Evaluators first assessed the program in its pilot year, 2009–2010. Evaluators later assessed the program in its second year, 2010–2011. The evaluations make use of creative exercises with participants—free writing, bubble maps and a Plan-a-Tour Activity—designed to assess how well participants learned the purpose, values, and skills of navigating a museum; expanded their knowledge about art; and improved their perception of the museum as a place of fun and learning. For a control group, Art Together students were compared with students from a similar school who visited the Getty Center on a single school trip.
2009–2010
- Art Together students demonstrated greater expansion than the control group in their ability to address concepts about the function and importance of art museums, and increased their ability to think and write about art.
- Art Together students demonstrated personal investment and care when planning their visit to the Getty Museum, and perceived the museum as an environment where looking at many types and styles of art was just one of the many fun things to do.
- Interviews with parents of Art Together students demonstrated that their children talked about their museum experience with excitement, and often in great detail. Parents cited that the program heightened and strengthened their children's existing interest in art, and also increased their interest in going to an art museum.
2010–2011
- The results of the longitudinal evaluation suggest that Art Togetherstudents continued to display a greater ability in some of the concepts and skills that are focused on in the Art Together curriculum than comparison students.
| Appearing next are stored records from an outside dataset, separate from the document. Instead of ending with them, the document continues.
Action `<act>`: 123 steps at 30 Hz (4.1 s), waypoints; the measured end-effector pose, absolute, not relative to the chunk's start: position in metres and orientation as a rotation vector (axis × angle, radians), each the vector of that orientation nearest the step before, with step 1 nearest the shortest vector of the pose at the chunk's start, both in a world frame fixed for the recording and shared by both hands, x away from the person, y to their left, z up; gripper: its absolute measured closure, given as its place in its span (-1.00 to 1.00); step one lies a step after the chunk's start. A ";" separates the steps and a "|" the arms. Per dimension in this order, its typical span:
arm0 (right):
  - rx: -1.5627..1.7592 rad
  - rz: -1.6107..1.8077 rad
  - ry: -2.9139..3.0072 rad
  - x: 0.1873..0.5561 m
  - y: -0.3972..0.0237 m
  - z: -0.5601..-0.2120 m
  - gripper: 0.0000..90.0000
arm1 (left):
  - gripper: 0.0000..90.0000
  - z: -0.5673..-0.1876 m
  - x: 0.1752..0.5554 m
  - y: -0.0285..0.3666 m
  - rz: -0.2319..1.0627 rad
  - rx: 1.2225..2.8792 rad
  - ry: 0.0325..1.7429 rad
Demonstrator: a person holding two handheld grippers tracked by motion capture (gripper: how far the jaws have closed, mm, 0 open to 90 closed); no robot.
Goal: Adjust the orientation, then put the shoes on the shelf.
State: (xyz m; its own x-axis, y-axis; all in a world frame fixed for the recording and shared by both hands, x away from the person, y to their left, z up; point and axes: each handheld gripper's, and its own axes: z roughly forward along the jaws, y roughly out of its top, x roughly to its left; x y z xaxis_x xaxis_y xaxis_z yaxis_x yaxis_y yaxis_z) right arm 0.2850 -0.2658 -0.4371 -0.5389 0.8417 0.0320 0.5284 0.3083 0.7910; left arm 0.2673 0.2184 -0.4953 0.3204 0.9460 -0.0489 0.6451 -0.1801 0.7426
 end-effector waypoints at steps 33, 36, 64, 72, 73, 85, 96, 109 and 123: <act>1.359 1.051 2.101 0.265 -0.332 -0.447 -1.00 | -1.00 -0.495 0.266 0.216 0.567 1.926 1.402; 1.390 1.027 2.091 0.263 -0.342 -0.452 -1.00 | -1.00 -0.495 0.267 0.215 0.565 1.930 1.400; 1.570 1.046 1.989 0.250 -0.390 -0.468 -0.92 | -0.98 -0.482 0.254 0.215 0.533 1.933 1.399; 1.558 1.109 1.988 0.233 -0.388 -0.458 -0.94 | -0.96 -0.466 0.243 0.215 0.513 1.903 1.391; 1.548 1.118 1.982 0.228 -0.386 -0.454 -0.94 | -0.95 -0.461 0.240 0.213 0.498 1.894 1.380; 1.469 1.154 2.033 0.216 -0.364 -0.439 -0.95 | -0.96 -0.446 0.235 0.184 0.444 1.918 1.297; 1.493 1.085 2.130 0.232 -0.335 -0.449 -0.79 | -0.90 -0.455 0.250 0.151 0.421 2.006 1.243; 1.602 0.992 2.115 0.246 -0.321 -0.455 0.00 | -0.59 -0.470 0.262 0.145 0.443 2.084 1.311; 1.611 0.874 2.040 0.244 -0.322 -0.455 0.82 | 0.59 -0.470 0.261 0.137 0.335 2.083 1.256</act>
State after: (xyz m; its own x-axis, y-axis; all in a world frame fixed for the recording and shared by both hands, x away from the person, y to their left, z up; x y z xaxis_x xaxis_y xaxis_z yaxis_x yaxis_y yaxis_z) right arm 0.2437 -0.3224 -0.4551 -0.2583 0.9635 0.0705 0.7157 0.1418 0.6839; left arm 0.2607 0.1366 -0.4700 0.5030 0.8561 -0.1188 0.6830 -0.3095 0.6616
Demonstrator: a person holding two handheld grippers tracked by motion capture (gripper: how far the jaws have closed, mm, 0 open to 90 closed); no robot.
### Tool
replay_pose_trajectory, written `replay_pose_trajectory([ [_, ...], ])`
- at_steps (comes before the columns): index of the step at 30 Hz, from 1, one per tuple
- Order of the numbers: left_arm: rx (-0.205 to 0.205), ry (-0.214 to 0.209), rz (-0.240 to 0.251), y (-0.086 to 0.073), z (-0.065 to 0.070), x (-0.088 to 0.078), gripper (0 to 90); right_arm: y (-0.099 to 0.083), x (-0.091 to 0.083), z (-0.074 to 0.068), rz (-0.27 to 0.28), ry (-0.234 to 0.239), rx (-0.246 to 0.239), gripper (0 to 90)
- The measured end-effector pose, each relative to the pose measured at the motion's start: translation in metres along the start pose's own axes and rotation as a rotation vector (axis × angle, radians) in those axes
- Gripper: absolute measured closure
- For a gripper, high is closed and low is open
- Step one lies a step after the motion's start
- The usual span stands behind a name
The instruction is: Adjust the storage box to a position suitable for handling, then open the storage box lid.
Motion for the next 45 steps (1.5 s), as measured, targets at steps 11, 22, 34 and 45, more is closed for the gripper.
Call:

- Art Together students continued to show greater competency in their ability to analyze a work of art than comparison students and showed particular strength in the area of description. They continued to show a higher ability to articulate numerous concepts about the purpose and function of art museums. They included more details about works of art and memories of experiences at the Museum.
- At the end of the program, 63 percent of Art Together students attended the culminating event. Moreover, 36 percent of the students self-selected to return to the Museum. This finding suggests that participation in Art Together increased students' interest in art and art museums, and the J. Paul Getty Museum.